America Is for Everybody
America Is for Everybody,” proclaimed the US Department of Labor brochure that landed on Katherine Johnson’s desk in May 1963. On the cover, a black boy of eight or nine, barefoot and dressed in a striped short-sleeved shirt and worn dungarees, sat on the ties of a dusty railroad track, his apparent circumstances and open-faced glower a rebuke to the promise of the title. Inside, President Kennedy and Vice President Johnson waxed poetic in statements about the Negro’s epic hundred-year journey up from slavery. Photos of black employees who “occupied positions of responsibility” at NASA, all of them involved with the space program, accompanied the text. At NASA’s High-Speed Flight Research Center on Edwards Air Force Base—the place where pilot Chuck Yeager first cracked through the sound barrier in 1947—engineer John Perry manned an X-15 simulator. Mathematicians Ernie Hairston and Paul Williams conferred on “orbital elements, capsule position, and impact points” at Goddard. One picture showed Katherine Johnson sitting at her desk at 1244, pencil in hand, “analyzing lunar trajectories and computing trip time to the Moon and return to Earth by a space vehicle.” The document, created by the Labor Department to commemorate the centennial of the Emancipation Proclamation, certainly also served as another propaganda tool for the US government to improve its image on racial relations. What could provide greater evidence of America’s growing commitment to democracy for all than the hard-at-work photos of Katherine Johnson and the seven other NASA employees—all men—profiled in the booklet?

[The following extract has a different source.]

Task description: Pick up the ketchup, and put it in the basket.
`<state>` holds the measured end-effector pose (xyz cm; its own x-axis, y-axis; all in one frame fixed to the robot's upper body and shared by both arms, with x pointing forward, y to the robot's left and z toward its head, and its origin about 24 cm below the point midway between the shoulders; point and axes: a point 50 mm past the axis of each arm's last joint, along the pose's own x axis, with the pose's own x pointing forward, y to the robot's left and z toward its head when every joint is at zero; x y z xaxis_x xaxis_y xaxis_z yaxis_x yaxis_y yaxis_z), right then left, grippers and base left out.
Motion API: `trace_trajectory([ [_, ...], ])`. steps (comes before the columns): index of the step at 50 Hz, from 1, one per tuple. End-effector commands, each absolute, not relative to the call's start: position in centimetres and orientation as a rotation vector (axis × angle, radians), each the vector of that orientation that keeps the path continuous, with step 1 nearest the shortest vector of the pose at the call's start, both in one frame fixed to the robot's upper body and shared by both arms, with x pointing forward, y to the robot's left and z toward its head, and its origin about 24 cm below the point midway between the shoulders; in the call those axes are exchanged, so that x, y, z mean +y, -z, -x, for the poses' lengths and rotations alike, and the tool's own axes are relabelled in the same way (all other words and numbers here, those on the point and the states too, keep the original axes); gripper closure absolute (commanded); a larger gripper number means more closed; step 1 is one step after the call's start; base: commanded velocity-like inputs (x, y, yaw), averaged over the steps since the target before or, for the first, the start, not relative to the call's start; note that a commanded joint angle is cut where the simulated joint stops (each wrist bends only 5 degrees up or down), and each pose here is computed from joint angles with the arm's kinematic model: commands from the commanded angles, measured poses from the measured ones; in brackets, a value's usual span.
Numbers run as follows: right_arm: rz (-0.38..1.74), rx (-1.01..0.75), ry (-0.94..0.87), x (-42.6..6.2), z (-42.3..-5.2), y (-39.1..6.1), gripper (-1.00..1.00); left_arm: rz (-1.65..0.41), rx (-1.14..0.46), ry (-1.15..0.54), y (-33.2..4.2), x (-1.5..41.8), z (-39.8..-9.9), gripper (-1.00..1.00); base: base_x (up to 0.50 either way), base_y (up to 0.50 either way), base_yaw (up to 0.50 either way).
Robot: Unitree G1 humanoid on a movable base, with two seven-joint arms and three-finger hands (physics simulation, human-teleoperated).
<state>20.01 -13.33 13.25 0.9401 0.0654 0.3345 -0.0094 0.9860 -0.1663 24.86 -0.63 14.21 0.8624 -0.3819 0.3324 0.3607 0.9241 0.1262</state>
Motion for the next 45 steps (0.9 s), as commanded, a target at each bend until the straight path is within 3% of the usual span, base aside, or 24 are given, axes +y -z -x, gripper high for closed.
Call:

The resonances and dissonances of the images in the book were sharpest there at Langley, ten miles from the point where African feet first stepped ashore in English North America in 1619, less than that from the sprawling oak tree where Negroes of the Virginia Peninsula convened for the first southern reading of the Emancipation Proclamation. In a place with deep and binding tethers to the past, Katherine Johnson, a black woman, was midwifing the future.
Katherine wasn’t the only one working with purpose in 1963: so was the grand old man of the civil rights movement, A. Philip Randolph. As Gordon Cooper brought Project Mercury to a successful conclusion in 1963 with a twenty-two-orbit flight, Randolph made plans for another march on Washington. Unlike 1941’s ghost rally—the march that never happened, the impetus for Roosevelt’s Executive Order 8802 opening federal jobs to Negro employees—Randolph was going to see this one through. Working with activist Bayard Rustin, allied with Martin Luther King Jr., Randolph brought together a group that would come to be seen as the pantheon of leaders from the most energetic phase of the civil rights movement, including Dorothy Height, John Lewis, Daisy Bates, and Roy Wilkins.
The March on Washington for Jobs and Freedom was held August 28, 1963, attracting as many as three hundred thousand people to the nation’s capital. Mahalia Jackson, Bob Dylan, and Joan Baez all took to the stage, musical witnesses to the idealism, hope, and persistence of a movement that drew its strength from its desire to force America to live up to its founding principles. Marian Anderson sang “He’s Got the Whole World in His Hands,” her rich contralto flowing like honey over the massive gathering, mesmerizing the crowd just as she had Dorothy Vaughan and her young children at Hampton Institute in 1946. The morning schedule was interrupted with news that was cause for grief, reflection, and a kind of sober hope: ninety-five-year-old W. E. B. Du Bois had died early that morning in Ghana, the country he had adopted as his home after battling the State Department to keep his American passport. From his birth in 1868, Du Bois’ life bridged the years of Reconstruction and the twentieth-century movement. Mary MacLeod Bethune, A. Philip Randolph, Charles Hamilton Houston, and so many more had built their life’s work on Du Bois’ foundation. Now, it was time to pass the torch again.
Thirty-four-year-old Dr. Martin Luther King Jr. ascended the platform to address the crowd, easing into his prepared remarks. Then Mahalia Jackson, sitting behind King on the podium, shouted out “Tell them about the dream, Martin!” King pushed his written speech aside, gripped the lectern with both hands, and gave his country seventeen of the most memorable minutes in its history. There was America before King’s “I Have a Dream” speech, and there was America after; King’s message would ever after remind all the citizens of the nation that the Negro dream and the American dream were one and the same. Backstage at the march at the end of the day, seventy-four-year-old A. Philip Randolph was speechless, the tears in his eyes the only adequate expression of what it meant to him to see this day come to pass.
It’s doubtful that Randolph ever knew how directly the 1941 March on Washington influenced the group of people whose work was the lifeblood of America’s space program, but back at the Langley Research Center, a handful of black women could testify to the connection. “Dear Mrs. Vaughan: Our records indicate that you recently completed 20 years of Federal Government service,” wrote Langley’s director, Floyd Thompson, in the summer of 1963. A gold-and-enamel lapel pin adorned with a ruby was to be bestowed upon her at the center’s annual awards ceremony, which recognized employees hitting milestones of service with the center.